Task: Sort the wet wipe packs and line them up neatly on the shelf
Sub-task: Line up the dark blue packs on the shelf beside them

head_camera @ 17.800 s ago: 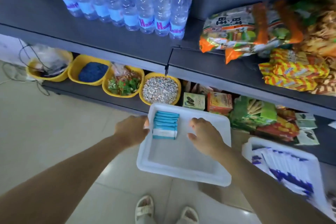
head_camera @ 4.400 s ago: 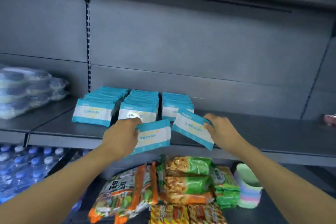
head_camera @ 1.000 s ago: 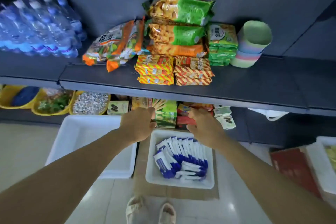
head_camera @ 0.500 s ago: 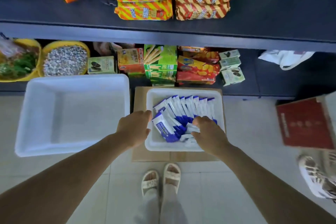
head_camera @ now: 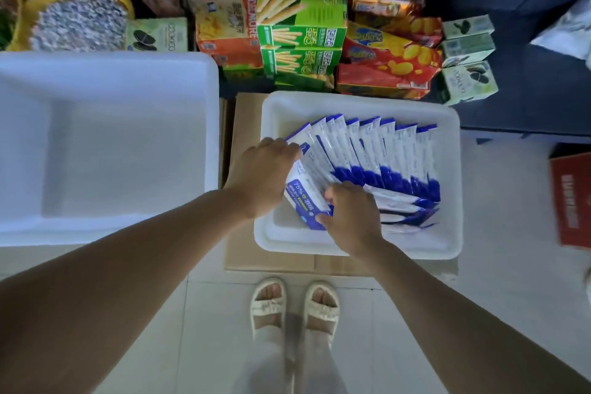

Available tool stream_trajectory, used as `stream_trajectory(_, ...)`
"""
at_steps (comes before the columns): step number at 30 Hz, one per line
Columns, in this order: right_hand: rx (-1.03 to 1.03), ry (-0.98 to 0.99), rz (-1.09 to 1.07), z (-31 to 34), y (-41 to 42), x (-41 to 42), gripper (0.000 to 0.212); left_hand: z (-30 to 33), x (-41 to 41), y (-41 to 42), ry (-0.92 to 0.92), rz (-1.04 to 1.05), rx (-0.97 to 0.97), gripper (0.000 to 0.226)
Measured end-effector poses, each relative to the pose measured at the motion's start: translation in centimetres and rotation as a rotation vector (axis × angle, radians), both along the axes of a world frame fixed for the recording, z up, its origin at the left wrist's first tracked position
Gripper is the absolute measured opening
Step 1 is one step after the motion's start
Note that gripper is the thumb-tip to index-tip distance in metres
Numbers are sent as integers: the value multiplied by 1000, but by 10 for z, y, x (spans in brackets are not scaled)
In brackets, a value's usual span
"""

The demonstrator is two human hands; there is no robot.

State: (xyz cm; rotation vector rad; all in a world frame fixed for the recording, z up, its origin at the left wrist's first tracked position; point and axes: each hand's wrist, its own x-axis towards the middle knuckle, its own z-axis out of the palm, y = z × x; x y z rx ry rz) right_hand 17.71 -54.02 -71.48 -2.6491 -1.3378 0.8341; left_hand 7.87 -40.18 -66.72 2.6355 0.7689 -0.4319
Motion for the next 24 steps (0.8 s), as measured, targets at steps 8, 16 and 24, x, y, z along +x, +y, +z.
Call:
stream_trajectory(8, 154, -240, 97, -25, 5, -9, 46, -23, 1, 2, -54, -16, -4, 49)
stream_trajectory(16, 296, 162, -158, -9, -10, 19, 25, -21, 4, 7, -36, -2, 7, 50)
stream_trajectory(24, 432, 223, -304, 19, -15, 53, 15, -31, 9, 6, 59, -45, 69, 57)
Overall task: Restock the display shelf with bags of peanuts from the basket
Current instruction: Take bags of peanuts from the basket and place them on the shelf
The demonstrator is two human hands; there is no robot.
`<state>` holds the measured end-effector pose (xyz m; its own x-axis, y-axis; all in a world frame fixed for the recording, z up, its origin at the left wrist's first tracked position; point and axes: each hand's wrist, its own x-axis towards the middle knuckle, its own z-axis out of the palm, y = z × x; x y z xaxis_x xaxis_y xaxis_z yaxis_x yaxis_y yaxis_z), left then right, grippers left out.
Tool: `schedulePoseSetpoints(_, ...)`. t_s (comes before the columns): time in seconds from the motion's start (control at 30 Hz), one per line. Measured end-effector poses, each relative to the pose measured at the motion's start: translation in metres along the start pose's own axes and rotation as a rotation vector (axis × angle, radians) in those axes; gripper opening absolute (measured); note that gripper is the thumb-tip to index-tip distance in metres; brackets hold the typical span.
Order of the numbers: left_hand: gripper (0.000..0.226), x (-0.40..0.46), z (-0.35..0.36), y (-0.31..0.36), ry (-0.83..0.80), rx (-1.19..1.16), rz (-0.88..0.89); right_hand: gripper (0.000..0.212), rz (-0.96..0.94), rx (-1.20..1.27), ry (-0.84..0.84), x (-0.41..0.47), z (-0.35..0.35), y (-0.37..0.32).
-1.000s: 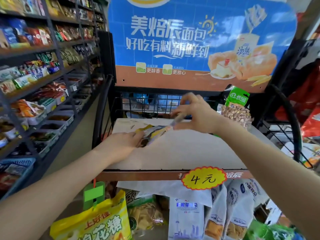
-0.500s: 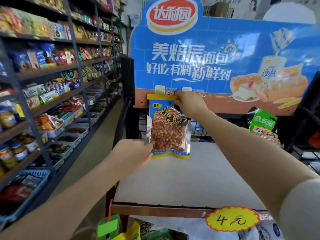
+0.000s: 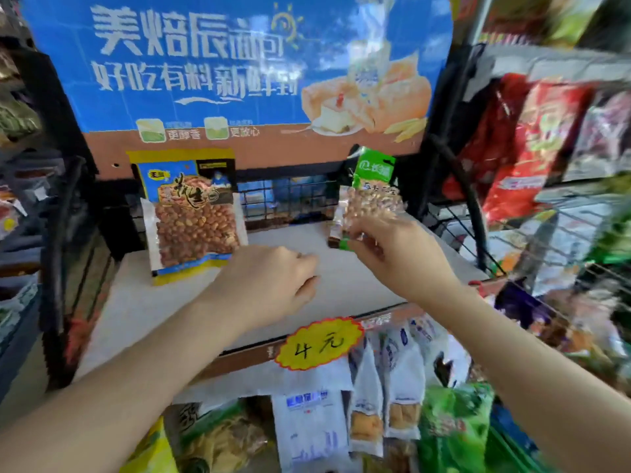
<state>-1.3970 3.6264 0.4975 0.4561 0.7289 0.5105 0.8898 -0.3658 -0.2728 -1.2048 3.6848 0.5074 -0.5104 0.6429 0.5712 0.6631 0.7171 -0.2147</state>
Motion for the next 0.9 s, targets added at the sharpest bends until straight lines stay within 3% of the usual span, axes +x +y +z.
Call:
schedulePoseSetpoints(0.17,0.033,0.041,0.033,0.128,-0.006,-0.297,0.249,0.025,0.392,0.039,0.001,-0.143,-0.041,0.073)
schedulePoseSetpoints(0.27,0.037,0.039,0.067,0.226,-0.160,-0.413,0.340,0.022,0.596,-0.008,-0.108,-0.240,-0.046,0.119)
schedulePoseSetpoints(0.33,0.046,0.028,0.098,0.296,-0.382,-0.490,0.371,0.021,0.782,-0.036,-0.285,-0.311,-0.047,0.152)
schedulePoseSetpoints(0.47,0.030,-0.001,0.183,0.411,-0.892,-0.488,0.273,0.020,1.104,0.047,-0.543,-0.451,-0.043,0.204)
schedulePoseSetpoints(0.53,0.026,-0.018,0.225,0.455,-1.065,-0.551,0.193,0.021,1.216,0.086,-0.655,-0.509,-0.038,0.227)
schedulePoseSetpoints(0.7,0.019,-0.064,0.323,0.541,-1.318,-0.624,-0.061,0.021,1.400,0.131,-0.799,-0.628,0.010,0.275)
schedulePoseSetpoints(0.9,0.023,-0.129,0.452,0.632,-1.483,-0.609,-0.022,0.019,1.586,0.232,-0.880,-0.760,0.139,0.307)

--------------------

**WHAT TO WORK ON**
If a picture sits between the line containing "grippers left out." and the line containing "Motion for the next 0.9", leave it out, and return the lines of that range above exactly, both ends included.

**WRITTEN ANSWER**
`<state>` holds the measured end-effector pose (xyz m; its own x-axis, y-axis; all in a world frame fixed for the recording, z up, its origin at the left wrist's first tracked position; point and axes: each hand's wrist, its own x-axis towards the middle knuckle, its own z-axis out of the palm, y = z × x; x y z xaxis_x xaxis_y xaxis_z yaxis_x yaxis_y yaxis_z), left then right, grippers left out.
Tool: `schedulePoseSetpoints(_, ...)`. t_s (comes before the columns): time in seconds from the motion's start (control at 30 Hz), one per line. Measured end-effector poses, each relative to the pose measured at the motion's start: translation in metres along the start pose's own axes and rotation as a rotation vector (axis × angle, radians) in those axes; gripper opening absolute (measured); note that gripper is the thumb-tip to index-tip distance in metres; brackets hold the typical span.
Order of the numbers: left_hand: gripper (0.000..0.226), x (-0.40..0.46), z (-0.35..0.36), y (-0.31..0.36), ry (-0.83..0.80), rx (-1.19..1.16), rz (-0.88..0.89); right_hand: gripper (0.000..0.212), rz (-0.96..0.94), rx (-1.20..1.27), ry (-0.84..0.84), x (-0.41..0.47), z (-0.35..0.35), y (-0.37..0.32).
-1.000s: 
-0.500s: 
+0.000s: 
<state>-1.3970 3.6264 0.4975 0.4561 0.7289 0.5105 0.8898 -0.3658 -0.2728 -1.2048 3.6848 0.5074 -0.5104 0.6429 0.5712 0.6631 0.7171 -0.2147</state>
Motion for the next 0.9 s, targets added at the sharpest bends until straight lines stay within 3% of the usual span, axes +x +y +z.

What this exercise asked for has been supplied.